William Stewart

Personal information
- Full name: William Anthony Stewart
- Born: 19 May 1847 Sparsholt, Hampshire, England
- Died: 31 July 1883 (aged 36) Twyford, Hampshire, England
- Batting: Right-handed
- Role: Wicket-keeper
- Relations: Herbert Stewart (brother) Charles Everett (brother-in-law)

Domestic team information
- 1869–1870: Oxford University
- 1869–1878: Hampshire

Career statistics
| Competition | First-class |
| Matches | 9 |
| Runs scored | 46 |
| Batting average | 3.83 |
| 100s/50s | –/– |
| Top score | 12 |
| Catches/stumpings | 15/9 |
- Source: Cricinfo, 5 February 2010

= William Stewart (English cricketer) =

English cricketer and cleric

William Anthony Stewart (19 May 1847 – 31 July 1883) was an English first-class cricketer and clergyman.

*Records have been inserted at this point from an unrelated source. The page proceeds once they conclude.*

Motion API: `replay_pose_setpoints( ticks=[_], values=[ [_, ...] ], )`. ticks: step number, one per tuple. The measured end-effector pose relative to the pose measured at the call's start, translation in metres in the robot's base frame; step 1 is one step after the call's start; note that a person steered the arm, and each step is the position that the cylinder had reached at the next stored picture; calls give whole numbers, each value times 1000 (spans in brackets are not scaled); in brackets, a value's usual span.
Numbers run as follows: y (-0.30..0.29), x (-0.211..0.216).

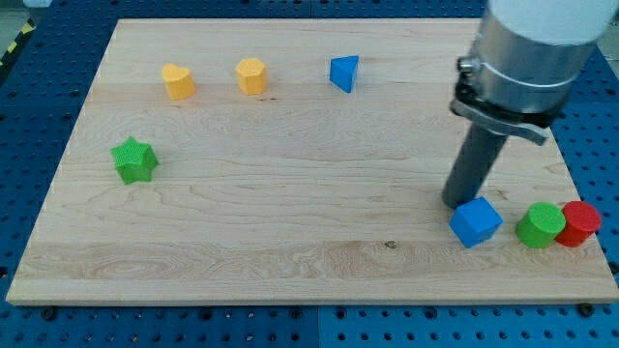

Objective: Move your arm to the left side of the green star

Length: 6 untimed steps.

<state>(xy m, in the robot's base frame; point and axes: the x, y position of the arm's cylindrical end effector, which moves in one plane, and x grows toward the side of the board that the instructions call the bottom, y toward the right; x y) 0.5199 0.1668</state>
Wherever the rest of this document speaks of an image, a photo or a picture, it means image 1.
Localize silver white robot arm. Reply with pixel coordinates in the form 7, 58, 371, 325
451, 0, 618, 148

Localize green star block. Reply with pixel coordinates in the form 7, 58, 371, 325
110, 136, 159, 185

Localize light wooden board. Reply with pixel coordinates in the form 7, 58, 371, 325
7, 18, 618, 306

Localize blue triangle block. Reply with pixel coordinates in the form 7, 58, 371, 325
329, 55, 360, 94

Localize yellow hexagon block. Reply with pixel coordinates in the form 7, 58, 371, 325
236, 58, 268, 95

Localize yellow heart block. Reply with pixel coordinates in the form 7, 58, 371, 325
161, 63, 196, 101

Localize blue cube block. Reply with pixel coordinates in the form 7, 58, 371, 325
449, 197, 504, 248

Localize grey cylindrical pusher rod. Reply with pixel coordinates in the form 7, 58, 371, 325
441, 124, 507, 209

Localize green cylinder block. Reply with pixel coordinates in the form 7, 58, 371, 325
516, 202, 566, 248

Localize red cylinder block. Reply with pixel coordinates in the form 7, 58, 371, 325
555, 201, 602, 247

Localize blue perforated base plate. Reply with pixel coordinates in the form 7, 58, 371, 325
1, 0, 618, 347

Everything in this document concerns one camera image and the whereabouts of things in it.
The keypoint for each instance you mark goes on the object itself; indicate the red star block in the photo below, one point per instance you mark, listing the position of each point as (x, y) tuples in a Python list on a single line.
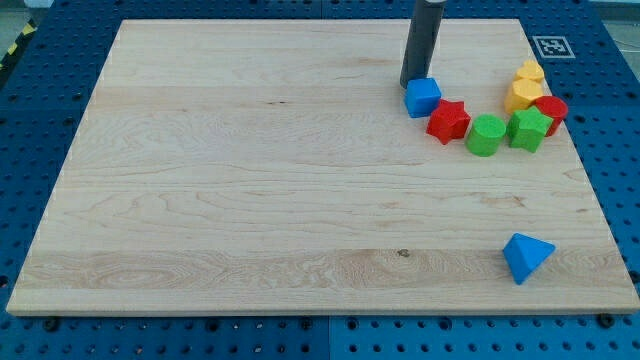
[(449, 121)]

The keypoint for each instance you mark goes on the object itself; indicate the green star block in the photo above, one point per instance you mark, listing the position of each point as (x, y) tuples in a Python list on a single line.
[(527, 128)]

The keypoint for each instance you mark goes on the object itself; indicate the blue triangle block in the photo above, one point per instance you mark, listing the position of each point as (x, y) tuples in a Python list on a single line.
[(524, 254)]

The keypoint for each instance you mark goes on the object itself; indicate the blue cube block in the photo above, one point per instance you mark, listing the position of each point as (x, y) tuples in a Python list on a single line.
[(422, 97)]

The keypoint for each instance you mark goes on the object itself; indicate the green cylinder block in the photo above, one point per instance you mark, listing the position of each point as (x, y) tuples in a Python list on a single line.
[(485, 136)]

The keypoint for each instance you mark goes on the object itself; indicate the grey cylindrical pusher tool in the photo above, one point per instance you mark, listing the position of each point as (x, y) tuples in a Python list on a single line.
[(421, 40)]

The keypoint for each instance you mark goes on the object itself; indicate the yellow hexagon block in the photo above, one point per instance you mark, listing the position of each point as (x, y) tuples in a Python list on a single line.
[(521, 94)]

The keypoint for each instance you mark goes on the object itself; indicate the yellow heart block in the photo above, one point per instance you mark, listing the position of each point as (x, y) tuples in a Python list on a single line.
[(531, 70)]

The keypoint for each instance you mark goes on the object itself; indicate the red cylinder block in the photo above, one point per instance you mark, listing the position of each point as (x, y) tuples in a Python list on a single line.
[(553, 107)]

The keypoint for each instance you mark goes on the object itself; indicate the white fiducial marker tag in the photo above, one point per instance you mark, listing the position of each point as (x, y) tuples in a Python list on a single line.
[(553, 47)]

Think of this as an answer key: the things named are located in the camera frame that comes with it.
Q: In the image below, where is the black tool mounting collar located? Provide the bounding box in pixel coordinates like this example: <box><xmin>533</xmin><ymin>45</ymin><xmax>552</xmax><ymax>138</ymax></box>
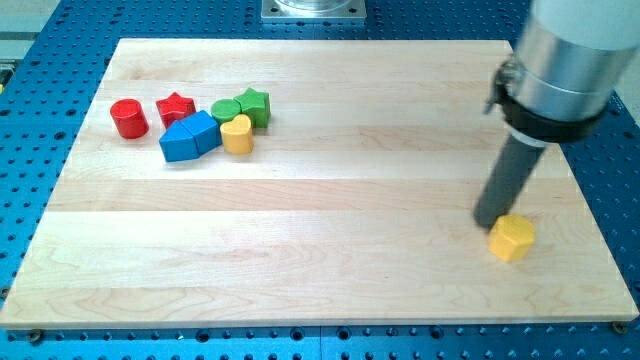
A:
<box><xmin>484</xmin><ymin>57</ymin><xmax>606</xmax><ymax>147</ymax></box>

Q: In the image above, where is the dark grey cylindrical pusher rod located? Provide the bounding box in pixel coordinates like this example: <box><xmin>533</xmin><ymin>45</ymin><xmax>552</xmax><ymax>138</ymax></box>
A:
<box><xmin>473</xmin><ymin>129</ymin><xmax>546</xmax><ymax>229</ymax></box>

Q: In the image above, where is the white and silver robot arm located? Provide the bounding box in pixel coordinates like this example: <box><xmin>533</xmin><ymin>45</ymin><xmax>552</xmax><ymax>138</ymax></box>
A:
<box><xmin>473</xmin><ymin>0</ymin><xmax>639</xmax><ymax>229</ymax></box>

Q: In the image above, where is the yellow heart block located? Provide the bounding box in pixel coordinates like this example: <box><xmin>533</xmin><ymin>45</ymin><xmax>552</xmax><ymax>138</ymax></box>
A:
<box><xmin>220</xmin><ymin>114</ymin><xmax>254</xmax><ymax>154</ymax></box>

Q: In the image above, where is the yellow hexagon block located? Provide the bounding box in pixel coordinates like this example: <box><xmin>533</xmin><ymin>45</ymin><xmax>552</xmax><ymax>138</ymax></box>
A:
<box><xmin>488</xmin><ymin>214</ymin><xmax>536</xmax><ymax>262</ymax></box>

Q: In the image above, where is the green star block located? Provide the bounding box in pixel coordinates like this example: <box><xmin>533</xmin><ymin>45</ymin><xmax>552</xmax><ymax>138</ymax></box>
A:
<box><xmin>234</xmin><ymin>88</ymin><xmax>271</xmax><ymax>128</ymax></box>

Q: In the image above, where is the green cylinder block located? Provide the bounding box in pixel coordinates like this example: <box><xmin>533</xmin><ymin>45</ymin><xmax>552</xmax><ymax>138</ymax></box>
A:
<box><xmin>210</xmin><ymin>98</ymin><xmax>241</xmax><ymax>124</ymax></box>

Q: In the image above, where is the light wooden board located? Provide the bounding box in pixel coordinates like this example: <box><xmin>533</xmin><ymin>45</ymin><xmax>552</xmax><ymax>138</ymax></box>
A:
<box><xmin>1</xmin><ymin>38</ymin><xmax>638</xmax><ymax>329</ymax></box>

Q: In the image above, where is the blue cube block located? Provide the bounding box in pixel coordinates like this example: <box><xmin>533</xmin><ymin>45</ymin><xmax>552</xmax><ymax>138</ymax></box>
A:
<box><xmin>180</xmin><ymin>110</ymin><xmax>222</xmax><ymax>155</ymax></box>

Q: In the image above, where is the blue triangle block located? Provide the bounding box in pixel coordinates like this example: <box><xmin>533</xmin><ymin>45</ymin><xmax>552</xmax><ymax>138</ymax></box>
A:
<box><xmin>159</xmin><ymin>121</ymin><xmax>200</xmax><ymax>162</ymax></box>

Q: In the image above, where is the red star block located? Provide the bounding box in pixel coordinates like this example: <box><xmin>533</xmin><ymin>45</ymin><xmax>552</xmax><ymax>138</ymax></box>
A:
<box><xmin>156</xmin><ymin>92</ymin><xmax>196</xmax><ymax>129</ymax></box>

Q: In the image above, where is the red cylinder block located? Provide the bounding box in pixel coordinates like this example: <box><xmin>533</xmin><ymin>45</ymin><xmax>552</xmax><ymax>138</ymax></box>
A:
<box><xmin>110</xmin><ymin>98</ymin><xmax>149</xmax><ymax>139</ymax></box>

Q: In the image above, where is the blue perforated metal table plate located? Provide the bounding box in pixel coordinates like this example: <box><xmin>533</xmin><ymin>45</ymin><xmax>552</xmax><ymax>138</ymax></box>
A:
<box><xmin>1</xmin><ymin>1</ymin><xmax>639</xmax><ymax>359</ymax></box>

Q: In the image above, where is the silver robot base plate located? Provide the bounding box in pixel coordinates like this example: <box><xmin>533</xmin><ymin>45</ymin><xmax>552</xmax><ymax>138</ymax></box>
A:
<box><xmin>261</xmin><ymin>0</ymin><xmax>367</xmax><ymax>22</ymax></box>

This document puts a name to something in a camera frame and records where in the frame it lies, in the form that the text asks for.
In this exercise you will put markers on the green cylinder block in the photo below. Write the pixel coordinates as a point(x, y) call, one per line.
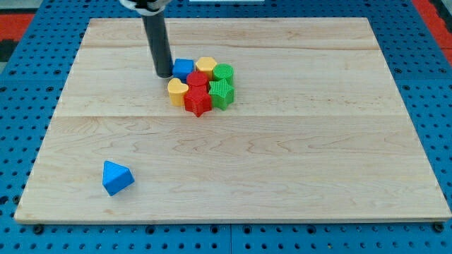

The son of the Scottish politician and clergyman Edward Stewart, he was born in May 1847 at Sparsholt, Hampshire. He was the grandson of Edward Richard Stewart and great-grandson of John Stewart, 7th Earl of Galloway. His mother was of Irish extraction, hailing from a County Kerry family. He was educated at Winchester College, before matriculating to Oriel College, Oxford. While studying at Oxford, he played first-class cricket for Oxford University Cricket Club in 1869 and 1870, making seven appearances. In the 1870 University Match, he was the second-to-last batsman to be dismissed in Frank Cobden's famous hat-trick, taken with Oxford requiring just 4 runs to win the match. Playing as a wicket-keeper for Oxford, he took 12 catches and made 8 stumpings. As a batsman, he scored 36 runs with a highest score of 12. He also played first-class cricket for Hampshire against the Marylebone Cricket Club (MCC) at Southampton in 1869. After graduating from Oxford in 1870, Stewart was ordained in the Church of England as a deacon. He was curate at Blagdon in Somerset from 1870 to 1873, after which he was appointed to Ireland as perpetual curate of Muckross in County Kerry. He returned to England in 1880 to take up the post of vicar at West Tisted, Hampshire. He later played a second first-class cricket for Hampshire against the MCC at Lord's in 1878. Stewart died in July 1883 at Twyford, Hampshire. His brother, Herbert, was also a first-class cricketer and a noted British Army officer. His brother-in-law was the Hampshire cricketer Charles Everett.